PROBLEM ▸ Where a line contains the word "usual", copy that line from the records below.

RECORD EXTRACTS ▸
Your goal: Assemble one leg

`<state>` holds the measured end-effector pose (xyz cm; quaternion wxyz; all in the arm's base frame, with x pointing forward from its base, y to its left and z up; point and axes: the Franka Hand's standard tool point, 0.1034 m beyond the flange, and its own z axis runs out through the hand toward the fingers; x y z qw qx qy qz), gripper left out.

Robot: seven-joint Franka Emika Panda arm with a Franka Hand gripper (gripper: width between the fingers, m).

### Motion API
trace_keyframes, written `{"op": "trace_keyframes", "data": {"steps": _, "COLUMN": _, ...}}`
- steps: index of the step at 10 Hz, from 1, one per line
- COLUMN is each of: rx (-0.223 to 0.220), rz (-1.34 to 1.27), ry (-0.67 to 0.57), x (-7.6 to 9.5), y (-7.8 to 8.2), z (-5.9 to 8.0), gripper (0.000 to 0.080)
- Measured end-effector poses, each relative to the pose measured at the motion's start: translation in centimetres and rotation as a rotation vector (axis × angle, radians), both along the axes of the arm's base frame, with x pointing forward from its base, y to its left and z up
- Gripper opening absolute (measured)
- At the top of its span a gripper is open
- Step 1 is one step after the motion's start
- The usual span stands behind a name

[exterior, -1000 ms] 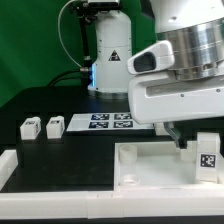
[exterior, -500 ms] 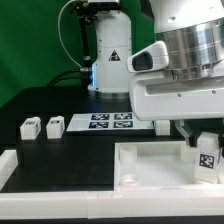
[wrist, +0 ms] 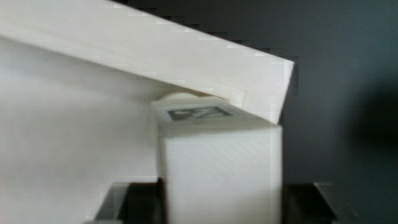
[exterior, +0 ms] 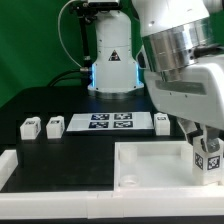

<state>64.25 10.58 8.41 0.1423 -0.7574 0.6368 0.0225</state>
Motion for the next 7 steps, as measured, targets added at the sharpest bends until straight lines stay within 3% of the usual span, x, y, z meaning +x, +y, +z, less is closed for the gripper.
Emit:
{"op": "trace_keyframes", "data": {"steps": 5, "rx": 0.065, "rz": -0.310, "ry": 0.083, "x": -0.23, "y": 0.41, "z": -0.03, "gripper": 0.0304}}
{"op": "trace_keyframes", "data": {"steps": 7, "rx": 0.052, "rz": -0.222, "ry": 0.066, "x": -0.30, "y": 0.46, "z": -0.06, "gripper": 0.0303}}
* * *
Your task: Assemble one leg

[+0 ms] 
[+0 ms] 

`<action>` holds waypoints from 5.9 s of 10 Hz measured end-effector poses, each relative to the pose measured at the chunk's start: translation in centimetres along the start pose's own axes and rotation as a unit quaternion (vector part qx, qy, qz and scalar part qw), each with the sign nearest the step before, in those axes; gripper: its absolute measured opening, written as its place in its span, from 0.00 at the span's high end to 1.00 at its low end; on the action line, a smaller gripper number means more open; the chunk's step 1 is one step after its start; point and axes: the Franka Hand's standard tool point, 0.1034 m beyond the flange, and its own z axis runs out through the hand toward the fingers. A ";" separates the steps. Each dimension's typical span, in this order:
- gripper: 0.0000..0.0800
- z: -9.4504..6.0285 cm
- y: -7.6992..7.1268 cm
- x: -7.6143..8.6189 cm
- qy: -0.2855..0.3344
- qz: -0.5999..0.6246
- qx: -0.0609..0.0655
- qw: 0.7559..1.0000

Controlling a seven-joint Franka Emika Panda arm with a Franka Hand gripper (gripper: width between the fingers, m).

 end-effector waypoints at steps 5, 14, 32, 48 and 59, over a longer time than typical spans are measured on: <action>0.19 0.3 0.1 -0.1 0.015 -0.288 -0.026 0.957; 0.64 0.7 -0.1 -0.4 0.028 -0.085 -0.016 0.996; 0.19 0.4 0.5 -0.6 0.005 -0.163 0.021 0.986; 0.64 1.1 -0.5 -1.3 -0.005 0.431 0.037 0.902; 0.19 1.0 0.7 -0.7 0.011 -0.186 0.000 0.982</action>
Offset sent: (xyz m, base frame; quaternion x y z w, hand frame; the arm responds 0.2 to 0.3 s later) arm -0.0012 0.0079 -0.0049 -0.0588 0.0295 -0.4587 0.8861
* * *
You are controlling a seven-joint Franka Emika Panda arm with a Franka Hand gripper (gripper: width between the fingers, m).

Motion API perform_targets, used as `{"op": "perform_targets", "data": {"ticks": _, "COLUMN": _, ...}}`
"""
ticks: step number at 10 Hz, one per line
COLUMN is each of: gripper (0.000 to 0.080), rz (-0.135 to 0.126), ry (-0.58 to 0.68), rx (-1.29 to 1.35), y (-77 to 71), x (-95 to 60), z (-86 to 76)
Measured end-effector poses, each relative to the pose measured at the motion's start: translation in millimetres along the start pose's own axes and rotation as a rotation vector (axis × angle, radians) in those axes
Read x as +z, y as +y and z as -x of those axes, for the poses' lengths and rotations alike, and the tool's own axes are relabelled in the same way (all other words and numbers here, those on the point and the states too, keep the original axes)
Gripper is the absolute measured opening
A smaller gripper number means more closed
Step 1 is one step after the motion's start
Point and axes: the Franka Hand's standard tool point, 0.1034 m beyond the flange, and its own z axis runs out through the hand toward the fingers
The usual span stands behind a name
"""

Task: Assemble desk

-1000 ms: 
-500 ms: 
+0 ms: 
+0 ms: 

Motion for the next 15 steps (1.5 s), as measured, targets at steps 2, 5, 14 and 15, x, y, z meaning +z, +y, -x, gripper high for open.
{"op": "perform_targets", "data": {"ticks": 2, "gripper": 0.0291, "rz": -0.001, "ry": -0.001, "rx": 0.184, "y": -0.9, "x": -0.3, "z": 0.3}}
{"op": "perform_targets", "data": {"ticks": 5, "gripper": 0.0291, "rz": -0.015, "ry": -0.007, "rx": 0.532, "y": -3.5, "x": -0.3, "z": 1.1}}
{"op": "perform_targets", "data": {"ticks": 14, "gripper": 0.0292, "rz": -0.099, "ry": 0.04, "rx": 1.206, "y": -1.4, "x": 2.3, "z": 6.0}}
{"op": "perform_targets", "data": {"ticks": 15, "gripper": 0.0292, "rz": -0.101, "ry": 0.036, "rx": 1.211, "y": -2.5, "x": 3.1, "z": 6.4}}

THE COMPLETED TASK ▸
- The usual span stands behind a name
Motion for the next 7 steps, as measured, targets added at the sharpest bends until straight lines stay within 3% of the usual span, x, y, z meaning +x, +y, +z, less is closed for the gripper.
The usual span stands behind a name

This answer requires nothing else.